■ **REQUIREMENT**:
The response should consist of the records, reproduced exactly.

[Records from a data source]
☆ ☆ ☆ ☆ ☆ ☆ ☆
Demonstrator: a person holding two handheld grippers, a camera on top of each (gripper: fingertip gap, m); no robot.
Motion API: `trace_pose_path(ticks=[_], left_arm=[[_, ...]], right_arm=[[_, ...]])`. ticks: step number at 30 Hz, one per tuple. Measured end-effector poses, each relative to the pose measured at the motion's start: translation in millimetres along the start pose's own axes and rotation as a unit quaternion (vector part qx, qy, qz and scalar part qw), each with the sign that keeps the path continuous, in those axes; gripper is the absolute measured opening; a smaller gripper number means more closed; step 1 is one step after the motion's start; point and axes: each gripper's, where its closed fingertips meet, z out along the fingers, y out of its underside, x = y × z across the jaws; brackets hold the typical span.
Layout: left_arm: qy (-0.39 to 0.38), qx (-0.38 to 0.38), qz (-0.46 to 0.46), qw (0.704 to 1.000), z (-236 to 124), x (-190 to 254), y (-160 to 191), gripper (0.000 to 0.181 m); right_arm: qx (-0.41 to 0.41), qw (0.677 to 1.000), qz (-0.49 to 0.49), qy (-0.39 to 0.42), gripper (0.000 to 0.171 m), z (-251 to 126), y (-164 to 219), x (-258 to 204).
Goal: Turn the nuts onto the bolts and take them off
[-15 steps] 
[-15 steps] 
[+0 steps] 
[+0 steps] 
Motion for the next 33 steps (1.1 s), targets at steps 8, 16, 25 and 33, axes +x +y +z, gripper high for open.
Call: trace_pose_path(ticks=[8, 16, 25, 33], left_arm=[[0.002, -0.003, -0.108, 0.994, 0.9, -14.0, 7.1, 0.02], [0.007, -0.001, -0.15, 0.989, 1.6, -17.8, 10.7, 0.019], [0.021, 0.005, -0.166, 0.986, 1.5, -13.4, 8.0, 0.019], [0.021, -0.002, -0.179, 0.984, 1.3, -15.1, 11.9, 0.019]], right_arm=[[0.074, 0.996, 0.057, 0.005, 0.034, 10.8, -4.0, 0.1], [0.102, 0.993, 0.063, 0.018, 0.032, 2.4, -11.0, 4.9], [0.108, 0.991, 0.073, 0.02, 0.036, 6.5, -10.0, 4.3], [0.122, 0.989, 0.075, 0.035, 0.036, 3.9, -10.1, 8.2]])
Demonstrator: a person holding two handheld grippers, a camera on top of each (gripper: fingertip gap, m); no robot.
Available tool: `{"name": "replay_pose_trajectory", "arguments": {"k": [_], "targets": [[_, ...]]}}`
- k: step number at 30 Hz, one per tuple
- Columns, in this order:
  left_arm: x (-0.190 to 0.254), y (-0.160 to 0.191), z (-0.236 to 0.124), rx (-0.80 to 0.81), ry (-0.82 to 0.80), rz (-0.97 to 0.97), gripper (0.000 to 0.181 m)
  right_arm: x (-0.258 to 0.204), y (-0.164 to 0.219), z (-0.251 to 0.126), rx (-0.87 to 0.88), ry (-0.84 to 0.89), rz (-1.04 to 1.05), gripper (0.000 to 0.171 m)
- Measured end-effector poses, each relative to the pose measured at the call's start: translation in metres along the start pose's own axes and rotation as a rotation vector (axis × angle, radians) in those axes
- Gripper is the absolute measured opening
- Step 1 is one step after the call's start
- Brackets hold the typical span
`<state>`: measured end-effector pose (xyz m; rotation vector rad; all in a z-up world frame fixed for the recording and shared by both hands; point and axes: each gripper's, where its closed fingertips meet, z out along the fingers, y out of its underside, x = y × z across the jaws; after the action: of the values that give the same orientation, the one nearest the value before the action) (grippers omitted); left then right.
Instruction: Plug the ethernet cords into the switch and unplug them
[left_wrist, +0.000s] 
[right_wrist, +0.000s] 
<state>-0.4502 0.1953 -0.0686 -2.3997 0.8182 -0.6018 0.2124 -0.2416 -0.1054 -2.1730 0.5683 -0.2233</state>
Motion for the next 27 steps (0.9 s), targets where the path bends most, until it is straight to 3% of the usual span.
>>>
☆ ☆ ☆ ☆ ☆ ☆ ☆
■ **PROBLEM SOLUTION**:
Demonstrator: a person holding two handheld grippers, a camera on top of each (gripper: fingertip gap, m); no robot.
Motion API: `trace_pose_path(ticks=[_], left_arm=[[_, ...]], right_arm=[[_, ...]])`. ticks: step number at 30 Hz, one per tuple. Measured end-effector poses, each relative to the pose measured at the motion's start: translation in millimetres along the start pose's own axes and rotation as a unit quaternion (vector part qx, qy, qz and scalar part qw), each with the sign that keeps the path continuous, in those axes; gripper is the absolute measured opening; a smaller gripper number means more closed; step 1 is one step after the motion's start; point and axes: each gripper's, where its closed fingertips meet, z out along the fingers, y out of its underside, x = y × z across the jaws; brackets hold the typical span.
Layout: left_arm: qy (-0.39 to 0.38), qx (-0.38 to 0.38), qz (-0.46 to 0.46), qw (0.704 to 1.000), z (-236 to 124), x (-190 to 254), y (-160 to 191), gripper (0.000 to 0.181 m); right_arm: qx (-0.41 to 0.41), qw (0.677 to 1.000), qz (-0.49 to 0.49), qy (-0.39 to 0.42), gripper (0.000 to 0.171 m), z (-251 to 126), y (-164 to 219), x (-258 to 204).
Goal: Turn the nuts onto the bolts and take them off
[-15 steps] 
[-15 steps] 
[+0 steps] 
[+0 steps] 
Motion for the next 33 steps (1.1 s), targets at steps 8, 16, 25 and 33, axes +x +y +z, gripper high for open.
Call: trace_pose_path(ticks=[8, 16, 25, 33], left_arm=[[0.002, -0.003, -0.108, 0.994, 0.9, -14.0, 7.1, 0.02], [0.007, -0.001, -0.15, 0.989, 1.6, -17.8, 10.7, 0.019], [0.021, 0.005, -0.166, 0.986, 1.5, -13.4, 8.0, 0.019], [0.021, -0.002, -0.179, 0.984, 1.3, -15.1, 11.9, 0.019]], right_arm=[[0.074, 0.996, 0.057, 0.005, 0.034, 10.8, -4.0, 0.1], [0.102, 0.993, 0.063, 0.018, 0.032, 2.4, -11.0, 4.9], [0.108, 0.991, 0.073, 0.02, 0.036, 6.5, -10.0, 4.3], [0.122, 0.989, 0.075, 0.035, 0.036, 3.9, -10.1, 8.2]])
Demonstrator: a person holding two handheld grippers, a camera on top of each (gripper: fingertip gap, m); no robot.
Available tool: `{"name": "replay_pose_trajectory", "arguments": {"k": [_], "targets": [[_, ...]]}}`
- k: step number at 30 Hz, one per tuple
- Columns, in this order:
  left_arm: x (-0.190 to 0.254), y (-0.160 to 0.191), z (-0.236 to 0.124), rx (-0.80 to 0.81), ry (-0.82 to 0.80), rz (-0.97 to 0.97), gripper (0.000 to 0.181 m)
  right_arm: x (-0.258 to 0.204), y (-0.164 to 0.219), z (-0.251 to 0.126), rx (-0.87 to 0.88), ry (-0.84 to 0.89), rz (-1.04 to 1.05), gripper (0.000 to 0.171 m)
- Measured end-effector poses, each relative to the pose measured at the call's start: translation in metres along the start pose's own axes and rotation as a rotation vector (axis × angle, radians) in those axes
- Gripper is the absolute measured opening
- Step 1 is one step after the call's start
- Brackets hold the typical span
`<state>`: measured end-effector pose (xyz m; rotation vector rad; all in a z-up world frame fixed for the recording and shared by both hands; point and axes: each gripper's, where its closed fingertips meet, z out along the fingers, y out of its underside, x = y × z across the jaws; after the action: of the values that give the same orientation, the one nearest the value before the action) (grippers omitted); left then right.
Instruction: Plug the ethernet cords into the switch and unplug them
[left_wrist, +0.000s] 
[right_wrist, +0.000s] 
<state>-0.4502 0.1953 -0.0686 -2.3997 0.8182 -0.6018 0.2124 -0.2416 -0.1054 -2.1730 0.5683 -0.2233</state>
Motion for the next 27 steps (0.9 s), targets where the path bends most, until it is straight to 3% of the usual span.
>>>

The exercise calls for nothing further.